What to work on. Produce a faithful copy of the data, one that leaves out the pictures.

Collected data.
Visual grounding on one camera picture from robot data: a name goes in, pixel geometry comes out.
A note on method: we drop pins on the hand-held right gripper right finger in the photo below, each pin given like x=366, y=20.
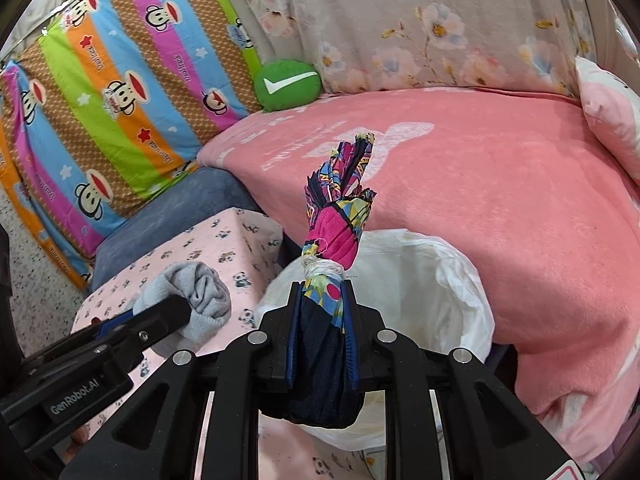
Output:
x=351, y=340

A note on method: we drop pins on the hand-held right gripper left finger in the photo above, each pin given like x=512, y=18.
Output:
x=294, y=340

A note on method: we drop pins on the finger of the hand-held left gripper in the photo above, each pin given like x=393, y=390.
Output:
x=160, y=322
x=116, y=323

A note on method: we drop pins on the grey sock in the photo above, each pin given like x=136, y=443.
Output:
x=205, y=295

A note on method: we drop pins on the waste bin with white liner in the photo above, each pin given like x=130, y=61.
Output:
x=425, y=285

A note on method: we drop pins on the colourful patterned cloth bundle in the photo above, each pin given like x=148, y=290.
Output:
x=335, y=230

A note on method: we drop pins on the pink panda print tablecloth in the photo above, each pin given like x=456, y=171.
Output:
x=210, y=245

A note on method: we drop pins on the blue-grey cushion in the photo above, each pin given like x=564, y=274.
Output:
x=165, y=210

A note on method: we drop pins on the pink fleece blanket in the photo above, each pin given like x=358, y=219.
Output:
x=500, y=210

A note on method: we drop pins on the colourful striped monkey pillow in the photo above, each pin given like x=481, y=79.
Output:
x=125, y=110

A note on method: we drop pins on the green round cushion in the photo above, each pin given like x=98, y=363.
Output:
x=287, y=87

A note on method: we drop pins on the floral beige pillow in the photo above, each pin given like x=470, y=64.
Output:
x=400, y=10

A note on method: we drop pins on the pink pillow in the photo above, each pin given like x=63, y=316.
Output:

Answer box.
Visual grounding on one camera picture from robot data: a name goes in, pixel geometry comes out.
A note on method: we drop pins on the hand-held right gripper right finger in the photo below, each pin given like x=366, y=20.
Output:
x=351, y=340

A note on method: we drop pins on the hand-held right gripper left finger in the photo above, each pin given like x=512, y=18.
Output:
x=294, y=340

A note on method: we drop pins on the finger of the hand-held left gripper in the photo above, each pin given like x=393, y=390.
Output:
x=160, y=322
x=116, y=323

A note on method: we drop pins on the grey sock in the photo above, each pin given like x=136, y=443.
Output:
x=205, y=295

A note on method: we drop pins on the waste bin with white liner in the photo above, each pin given like x=130, y=61.
Output:
x=425, y=285

A note on method: we drop pins on the colourful patterned cloth bundle in the photo above, each pin given like x=148, y=290.
Output:
x=335, y=230

A note on method: we drop pins on the pink panda print tablecloth in the photo above, each pin given like x=456, y=171.
Output:
x=210, y=245

A note on method: we drop pins on the blue-grey cushion in the photo above, each pin given like x=564, y=274.
Output:
x=165, y=210

A note on method: we drop pins on the pink fleece blanket in the photo above, each pin given like x=358, y=219.
Output:
x=500, y=210

A note on method: we drop pins on the colourful striped monkey pillow in the photo above, each pin given like x=481, y=79.
Output:
x=125, y=110

A note on method: we drop pins on the green round cushion in the photo above, each pin given like x=98, y=363.
Output:
x=287, y=87

A note on method: we drop pins on the floral beige pillow in the photo above, each pin given like x=470, y=64.
Output:
x=400, y=10

A note on method: we drop pins on the pink pillow in the photo above, each pin given like x=63, y=316.
Output:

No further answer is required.